**Work instruction**
Write out again, exactly as they appear, the lines from the start of the data below through the line with "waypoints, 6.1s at"; no pictures.

↓

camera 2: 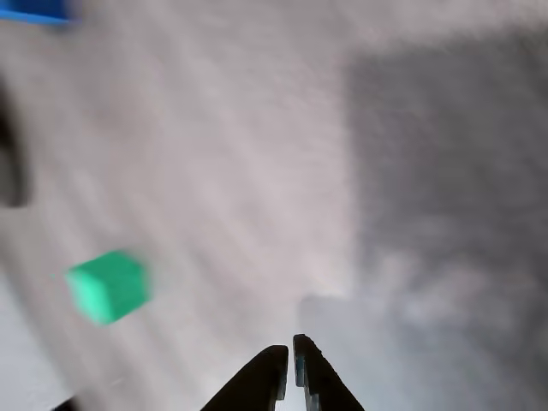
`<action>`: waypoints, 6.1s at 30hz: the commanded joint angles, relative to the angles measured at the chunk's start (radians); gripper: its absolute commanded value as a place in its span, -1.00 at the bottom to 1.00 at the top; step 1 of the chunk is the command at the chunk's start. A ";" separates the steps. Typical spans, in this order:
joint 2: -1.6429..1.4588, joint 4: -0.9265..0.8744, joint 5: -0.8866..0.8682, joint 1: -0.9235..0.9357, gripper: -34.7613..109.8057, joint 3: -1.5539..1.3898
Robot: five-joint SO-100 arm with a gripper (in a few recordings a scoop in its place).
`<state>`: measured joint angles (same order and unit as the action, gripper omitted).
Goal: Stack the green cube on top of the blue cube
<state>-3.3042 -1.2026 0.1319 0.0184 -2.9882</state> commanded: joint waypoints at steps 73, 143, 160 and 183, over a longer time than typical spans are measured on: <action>1.894 -0.169 0.153 0.250 -0.52 1.752; 2.200 0.051 0.178 0.298 -0.27 1.841; 2.145 0.014 0.178 0.298 -0.21 1.841; 1.979 -0.110 0.179 0.301 -0.20 1.838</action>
<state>-1.2441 -1.3023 0.3037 0.3221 -1.1873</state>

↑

**Solution**
camera 2: 
`<action>`: waypoints, 6.1s at 30hz: the commanded joint angles, relative to the angles measured at the chunk's start (radians); gripper: its absolute commanded value as a place in its span, -1.00 at the bottom to 1.00 at the top; step 1 of the chunk is the command at the chunk's start. A ";" separates the steps. Typical spans, in this order:

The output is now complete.